The arenas are tiny in scale, set in various places like a kitchen sink, a playroom table, a toy fort and so on. Seeing the little guys bobbling and flailing about the place while a toy train runs around on a track for instance delivers a charm that is missing from a lot of modern games. Victory is achieved by using the bombs that rain down from above to blow your opponents clean off the surface that you’re playing on. The arenas are all destructible as well, with houses made of toy bricks providing a little shelter until they are blown to pieces. There is a little bit of strategy too, with the aforementioned train being used to keep you in the game by bouncing you back into the field of play. If you do succumb to the explosive onslaught, it’s not game over; you can spawn back in as a mobile bomb, which can roll around the level and explode at hopefully the right moment to inconvenience your opponents.

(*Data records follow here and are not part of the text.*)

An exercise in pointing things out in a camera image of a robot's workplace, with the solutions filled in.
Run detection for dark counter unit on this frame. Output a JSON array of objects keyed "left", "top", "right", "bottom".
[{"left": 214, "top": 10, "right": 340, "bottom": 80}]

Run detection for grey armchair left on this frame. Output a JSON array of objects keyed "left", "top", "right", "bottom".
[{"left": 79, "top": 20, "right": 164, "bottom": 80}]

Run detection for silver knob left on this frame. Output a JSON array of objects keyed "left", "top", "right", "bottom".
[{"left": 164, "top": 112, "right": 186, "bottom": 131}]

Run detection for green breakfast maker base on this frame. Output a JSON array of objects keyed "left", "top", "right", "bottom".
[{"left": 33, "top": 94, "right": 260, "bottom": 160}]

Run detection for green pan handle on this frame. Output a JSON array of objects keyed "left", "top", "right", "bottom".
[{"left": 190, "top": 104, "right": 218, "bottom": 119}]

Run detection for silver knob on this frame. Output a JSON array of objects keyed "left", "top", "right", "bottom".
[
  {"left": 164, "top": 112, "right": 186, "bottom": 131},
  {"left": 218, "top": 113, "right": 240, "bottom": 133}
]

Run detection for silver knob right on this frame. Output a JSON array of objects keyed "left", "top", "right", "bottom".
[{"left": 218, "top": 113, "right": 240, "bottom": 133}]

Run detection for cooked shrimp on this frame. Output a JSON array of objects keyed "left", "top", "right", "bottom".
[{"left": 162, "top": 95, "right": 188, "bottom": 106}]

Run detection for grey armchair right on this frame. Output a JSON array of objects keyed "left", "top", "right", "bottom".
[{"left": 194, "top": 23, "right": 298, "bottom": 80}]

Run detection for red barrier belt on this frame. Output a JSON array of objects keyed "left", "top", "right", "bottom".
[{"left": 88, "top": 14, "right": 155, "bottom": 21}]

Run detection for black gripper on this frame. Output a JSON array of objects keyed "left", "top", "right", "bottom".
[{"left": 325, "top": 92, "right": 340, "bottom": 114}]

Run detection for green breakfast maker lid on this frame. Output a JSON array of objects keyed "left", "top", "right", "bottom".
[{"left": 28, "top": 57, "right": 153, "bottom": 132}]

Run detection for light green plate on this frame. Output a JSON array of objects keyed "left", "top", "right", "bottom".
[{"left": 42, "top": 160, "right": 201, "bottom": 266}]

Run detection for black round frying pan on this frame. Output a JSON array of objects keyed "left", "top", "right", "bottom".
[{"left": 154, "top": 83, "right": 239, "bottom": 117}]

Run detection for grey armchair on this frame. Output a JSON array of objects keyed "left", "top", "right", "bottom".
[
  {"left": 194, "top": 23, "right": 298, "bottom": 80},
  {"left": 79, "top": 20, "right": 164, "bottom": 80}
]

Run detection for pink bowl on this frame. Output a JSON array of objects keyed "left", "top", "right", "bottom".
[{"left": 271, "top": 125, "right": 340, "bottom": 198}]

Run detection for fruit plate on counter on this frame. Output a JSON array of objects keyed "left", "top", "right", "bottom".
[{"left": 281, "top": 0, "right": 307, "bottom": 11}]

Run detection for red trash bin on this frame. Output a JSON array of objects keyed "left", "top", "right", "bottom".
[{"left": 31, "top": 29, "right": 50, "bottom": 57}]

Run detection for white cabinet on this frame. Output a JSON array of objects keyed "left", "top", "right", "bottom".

As you play through, you will unlock new bombs, new arenas, and new outfits. The bombs are an imaginative bunch, with sticky, ice, bouncy and even bread bombs… as as we all know bread explodes on contact. The arenas all stick with the flavour of small and bijou, with the outfits themed around medieval ideas; names like “The Minstrel” and “The Wizard” manage to add a nice layer of customisation to the mix.
This then is the entirety of Bombfest. Enter a level, try and blow up the opposition, and try not to get blown up in return. The AI seem to be almost psychic though, and fighting in a single player game just devolves into a button mashing explodo-fest. It’s very hard to plan how to approach the levels, and the overall feeling when you finally come out on top is one of overwhelming luck. It appears that you win, certainly in the single player mode, despite the controls rather than because of them. With three AI controlled players in addition to your character, in tiny arenas, it is very hard to see what is going on and the markers which define each character get very muddled, making life a little more difficult. Even the different colours of the costumes don’t help massively in this regard.
Where Bombfest on Xbox One comes alive though is in the multiplayer mode. With up to four live people playing, the game becomes chaotic, but in a good way. With possibly the introduction of a pint or two of social lubricant, it quickly turns into a real laugh, with bombs and bodies flying everywhere. Even sober the game is a lot of fun with people, and even my younger foes turned out to be surprisingly good, even with AI in the mix. Maybe my ageing reflexes can’t keep up with the action, but there is still fun in the losing – and that really is the mark of a good party game. If you have friends and controllers lying about the place, then this game makes a lot of sense.
All in all, the recommendation for Bombfest depends on who is going to be playing it. As a single player proposition, it’s not the best. It’s too hard to win, it appears that luck plays far too big a role in the game and it’s most definitely too confusing. With a gang of friends, or even as a family game, then it all begins to make a lot more sense. Chaotic turns into hilarious and this is one of those type of games that I can easily see featuring on Dara O’Briain’s Go 8-Bit. Take from that what you will.